Task to carry out - Print the listing in its entirety and exactly, leaving out images.

Collected material -
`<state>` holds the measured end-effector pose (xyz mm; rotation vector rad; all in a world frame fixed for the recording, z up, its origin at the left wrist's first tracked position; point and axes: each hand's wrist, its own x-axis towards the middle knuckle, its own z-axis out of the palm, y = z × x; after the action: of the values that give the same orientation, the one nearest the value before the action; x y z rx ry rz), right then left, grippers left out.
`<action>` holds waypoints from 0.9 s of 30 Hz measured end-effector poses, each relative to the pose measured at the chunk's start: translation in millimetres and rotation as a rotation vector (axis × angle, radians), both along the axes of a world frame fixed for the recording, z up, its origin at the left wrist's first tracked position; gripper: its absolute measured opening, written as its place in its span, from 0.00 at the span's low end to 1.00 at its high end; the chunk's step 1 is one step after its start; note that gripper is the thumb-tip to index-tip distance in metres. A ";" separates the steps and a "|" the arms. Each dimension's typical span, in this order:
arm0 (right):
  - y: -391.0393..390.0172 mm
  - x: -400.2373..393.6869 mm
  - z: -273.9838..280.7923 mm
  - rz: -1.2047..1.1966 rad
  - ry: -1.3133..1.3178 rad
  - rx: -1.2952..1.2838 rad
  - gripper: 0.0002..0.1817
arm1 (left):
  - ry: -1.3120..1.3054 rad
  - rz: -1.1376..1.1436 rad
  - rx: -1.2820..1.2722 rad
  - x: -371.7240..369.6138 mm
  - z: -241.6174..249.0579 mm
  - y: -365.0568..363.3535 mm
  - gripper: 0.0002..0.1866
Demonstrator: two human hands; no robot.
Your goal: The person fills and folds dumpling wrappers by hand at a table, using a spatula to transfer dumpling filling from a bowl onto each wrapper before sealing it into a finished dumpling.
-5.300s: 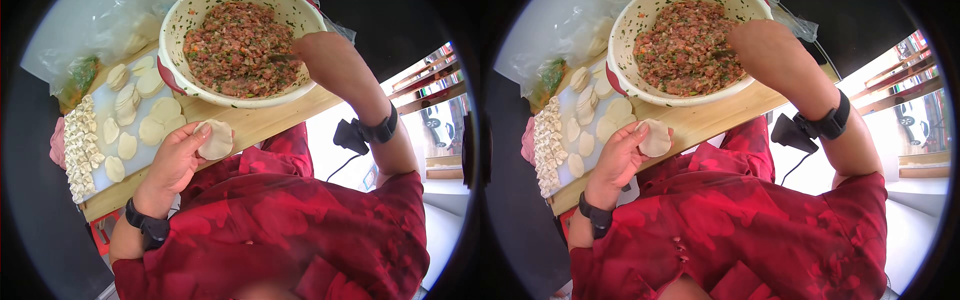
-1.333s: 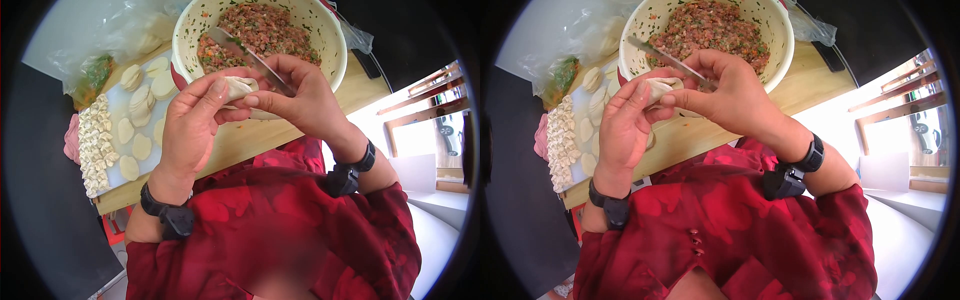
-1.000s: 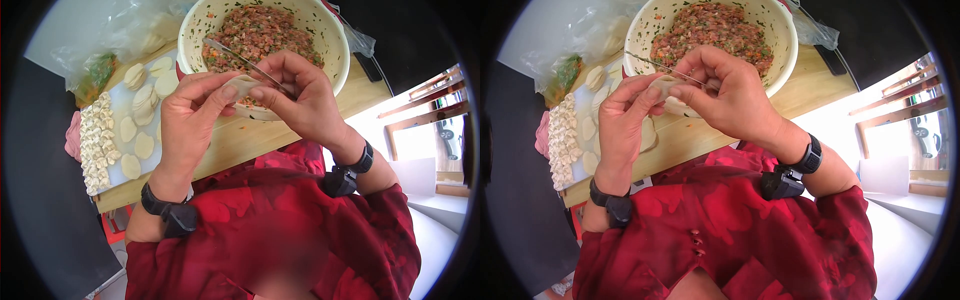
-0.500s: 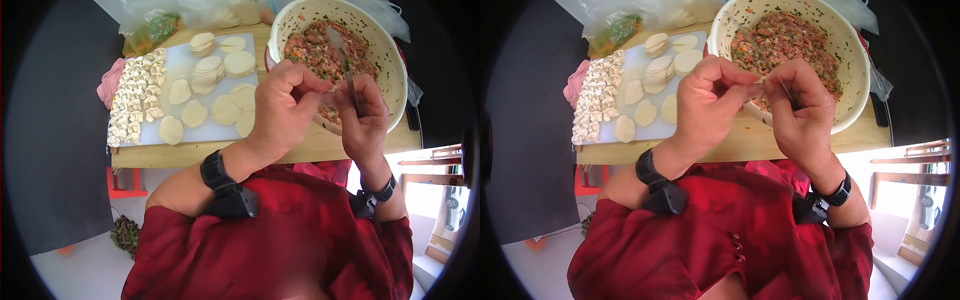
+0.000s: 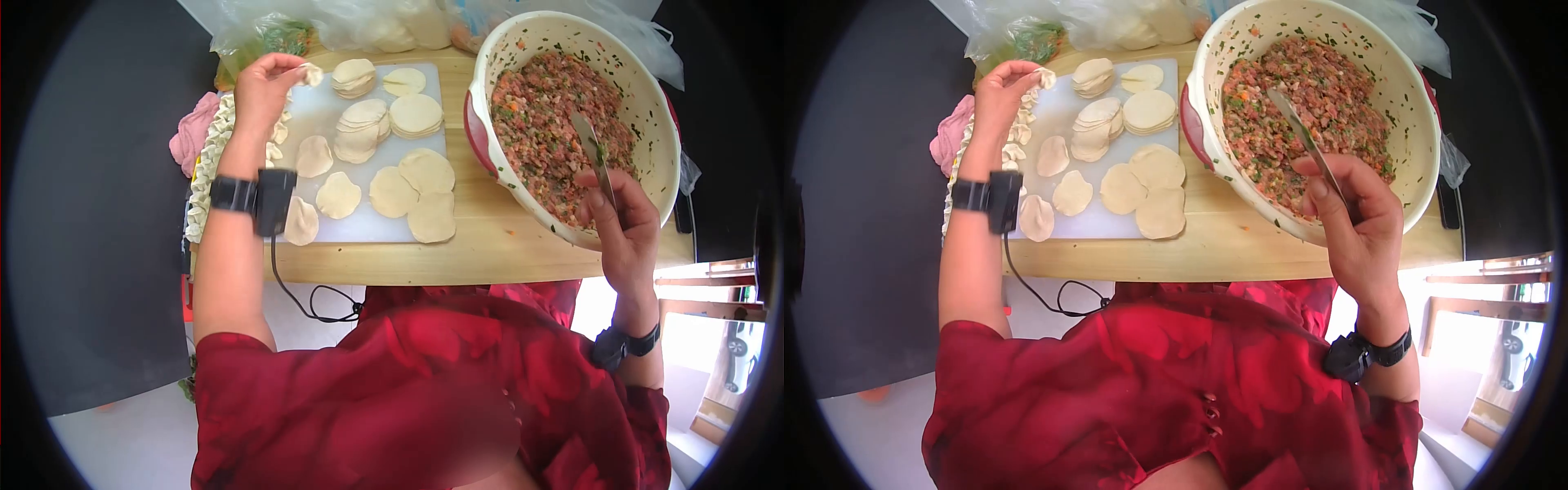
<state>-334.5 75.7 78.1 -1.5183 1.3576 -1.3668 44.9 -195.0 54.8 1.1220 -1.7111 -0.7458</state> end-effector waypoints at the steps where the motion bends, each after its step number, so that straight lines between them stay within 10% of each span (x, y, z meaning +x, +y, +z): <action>1: 1.8 0.1 -1.0 -0.011 0.007 0.013 0.09 | -0.106 0.104 -0.011 16.4 -13.0 -20.8 0.04; 11: 6.4 0.4 -2.5 -0.024 0.025 0.030 0.08 | -0.493 0.444 0.053 10.0 -29.7 -47.9 0.04; 27: 12.6 -7.5 -2.2 0.006 0.029 0.026 0.08 | -0.592 0.310 -0.049 55.4 -12.7 1.9 0.10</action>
<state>-342.0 88.3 75.9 -1.5294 1.3828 -1.3226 100.4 -193.1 42.1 1.6358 -1.9455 -0.1779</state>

Task response -
`<state>` holds the measured end-effector pose (xyz mm; rotation vector rad; all in a world frame fixed for the recording, z up, its origin at the left wrist's first tracked position; point and axes: each hand's wrist, its own x-axis towards the middle knuckle, its own z-axis out of the palm, y = z × x; after the action: of the values that give the same orientation, the one nearest the value before the action; x y z rx ry rz), right then left, grippers left out.
`<action>` holds waypoints from 0.9 s of 30 Hz measured end-effector poses, each relative to the pose measured at the chunk's start: translation in millimetres and rotation as a rotation vector (axis × angle, radians), both along the axes of a world frame fixed for the recording, z up, its origin at the left wrist's first tracked position; gripper: its absolute measured opening, written as its place in its span, from 0.00 at the span's low end to 1.00 at its high end; the chunk's step 1 is one step after its start; note that gripper is the thumb-tip to index-tip distance in metres. A ";" separates the steps and a "|" the arms. Each dimension's typical span, in this order:
arm0 (right):
  - y: -391.0393..390.0172 mm
  - x: -400.2373..393.6869 mm
  - z: -273.9838..280.7923 mm
  - rz: -1.2047..1.1966 rad
  - ry: -1.3133..1.3178 rad
  - rx: -1.2952..1.2838 rad
  - gripper: 0.0002..0.1817
arm1 (left):
  - ry: -1.3120..1.3054 rad
  - rz: -1.1376..1.1436 rad
  - rx: -1.2820..1.2722 rad
  - x: -371.7240..369.6138 mm
  - z: -241.6174..249.0579 mm
  - y: -365.0568..363.3535 mm
  - gripper: 0.0002..0.1866
Demonstrator: two human hands; no robot.
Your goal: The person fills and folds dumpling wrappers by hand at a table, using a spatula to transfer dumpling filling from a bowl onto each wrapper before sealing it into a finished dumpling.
-5.300s: 
-1.333s: 
-1.000s: 
-0.500s: 
+0.000s: 
<state>-334.5 75.7 78.1 -1.5183 1.3576 -1.3668 44.9 -195.0 54.8 1.1220 -1.7111 -0.7458</state> end-effector waypoints at the steps where the motion bends, each after its step number, so that straight lines between them stay within 10% of each span (x, y, z meaning +x, +y, +z): <action>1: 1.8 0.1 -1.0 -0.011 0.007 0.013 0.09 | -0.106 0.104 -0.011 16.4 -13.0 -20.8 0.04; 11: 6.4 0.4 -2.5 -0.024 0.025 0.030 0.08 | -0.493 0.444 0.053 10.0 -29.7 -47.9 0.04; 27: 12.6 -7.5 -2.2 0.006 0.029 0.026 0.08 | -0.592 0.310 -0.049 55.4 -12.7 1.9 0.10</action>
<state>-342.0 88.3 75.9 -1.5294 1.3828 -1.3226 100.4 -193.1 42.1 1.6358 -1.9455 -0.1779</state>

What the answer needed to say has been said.